Extractors: the Core Intrusive Concept

CSD provides several intrusive containers (lists, hash tables (TODO: link)) and an intrusive smart pointer (TODO: link). To insert an item into an intrusive container, or to use the intrusive smart pointer, a class must provide storage for the intrusive library code to store its internal data. For example, an item inserted into an intrusive list must provide storage for a pointer to the next item.
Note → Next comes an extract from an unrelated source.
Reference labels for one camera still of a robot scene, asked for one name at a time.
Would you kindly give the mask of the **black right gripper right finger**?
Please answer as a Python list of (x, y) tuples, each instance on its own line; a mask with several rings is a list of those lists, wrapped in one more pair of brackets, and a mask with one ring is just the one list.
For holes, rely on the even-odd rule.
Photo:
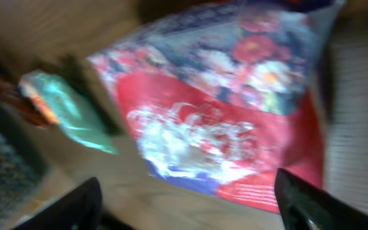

CSD intrusive objects must be embedded into user objects — A typical CSD intrusive data structure; the user must embed a CSD object (in this case, `slist_entry`) into their own code, for the library to use. *Extractors* are the concept that enable CSD to find the embedded object.

How does the intrusive library code – located in CSD – know how to find the storage inside the user’s type, defined in the user’s own code? CSD uses two approaches: a more generic approach is used by the containers, and a simpler one is used by the reference-counted smart pointer. In both cases, extractors are the fundamental concept. At the source-code level, an “extractor” is just a tiny C++ concept similar to std::invocable but with an additional guarantee that the result can bind to a particular reference type:

template <typename F, typename R, typename T>
concept extractor = std::invocable<F, T&> &&
    std::common_reference_with<std::invoke_result_t<F, T&>,
                               std::add_lvalue_reference_t<R>>;

Despite this simplicity, usage of csg::extractor in code is meant to convey a deeper semantic meaning that is explained in the rest of this section.

Extractor basics

As shown in the picture above, intrusive containers are just small “head” objects containing links to the container items. The head object is always a template, and one of the template parameters is an std::invocable type, which knows how to extract the intrusive payload from the user’s type.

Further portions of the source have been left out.